Ars Electronica, a festival dedicated to digital arts, has just ended in Linz. The aim of this edition was to analyze new cultural challenges through sharing.

The latest edition of Ars Electronica, the famous Linz-based festival dedicated to digital arts, has just ended. The main objective of this pandemic edition was to identify the keywords to tackle the cultural challenges of the present by sharing the complexities that this period has placed in front of us. The title chosen for this edition is In the Kepler’s Gardens. It’s a journey through the networked biotopes and ecosystems in which people all over the world are working to develop and shape our future. In other words, many communities that have already begun not only to think about the current problems, but also to work on concrete solutions for the future.
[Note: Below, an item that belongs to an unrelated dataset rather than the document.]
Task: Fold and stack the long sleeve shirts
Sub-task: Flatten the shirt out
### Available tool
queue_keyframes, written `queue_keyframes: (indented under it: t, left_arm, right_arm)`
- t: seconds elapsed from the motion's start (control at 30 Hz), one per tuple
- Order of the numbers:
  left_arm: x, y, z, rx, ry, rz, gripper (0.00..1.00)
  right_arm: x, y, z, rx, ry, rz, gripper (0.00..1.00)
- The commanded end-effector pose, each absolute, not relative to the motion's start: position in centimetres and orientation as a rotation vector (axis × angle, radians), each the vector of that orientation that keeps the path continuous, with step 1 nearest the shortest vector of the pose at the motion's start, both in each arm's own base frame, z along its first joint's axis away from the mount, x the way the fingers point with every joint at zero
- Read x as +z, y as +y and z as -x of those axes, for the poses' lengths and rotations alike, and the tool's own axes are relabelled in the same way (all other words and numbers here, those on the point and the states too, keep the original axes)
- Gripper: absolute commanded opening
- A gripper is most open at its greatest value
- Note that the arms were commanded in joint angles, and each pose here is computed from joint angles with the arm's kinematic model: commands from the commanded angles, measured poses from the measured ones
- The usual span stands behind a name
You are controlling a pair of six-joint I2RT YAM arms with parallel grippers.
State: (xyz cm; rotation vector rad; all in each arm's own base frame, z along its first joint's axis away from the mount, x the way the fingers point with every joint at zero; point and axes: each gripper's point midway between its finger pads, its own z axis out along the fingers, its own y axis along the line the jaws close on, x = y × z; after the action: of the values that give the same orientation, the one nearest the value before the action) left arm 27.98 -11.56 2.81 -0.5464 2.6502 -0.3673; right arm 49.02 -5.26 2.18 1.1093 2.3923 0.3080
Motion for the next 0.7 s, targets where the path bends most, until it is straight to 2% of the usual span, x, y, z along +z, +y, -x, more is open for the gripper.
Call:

Places, talks, exhibitions and institutions that become platforms where scientists, artists and designers work together in order to try out new alliances and forms of cooperation. Kepler’s Gardens is the name of the new festival venue in Linz, but also the organizing principle of the festival, which doesn’t want to just dive into the network and disappear there, but rather to emerge from the network and manifest itself in many places all over the world. Starting in Linz and working with lots of partners from a huge international network, Ars Electronica developed the idea of the Kepler’s gardens intended as conceptual clusters that can manifest themselves in any analogical or virtual part of the world, and are the epicenter of a luxuriant garden/landscape that can flourish even in the driest places.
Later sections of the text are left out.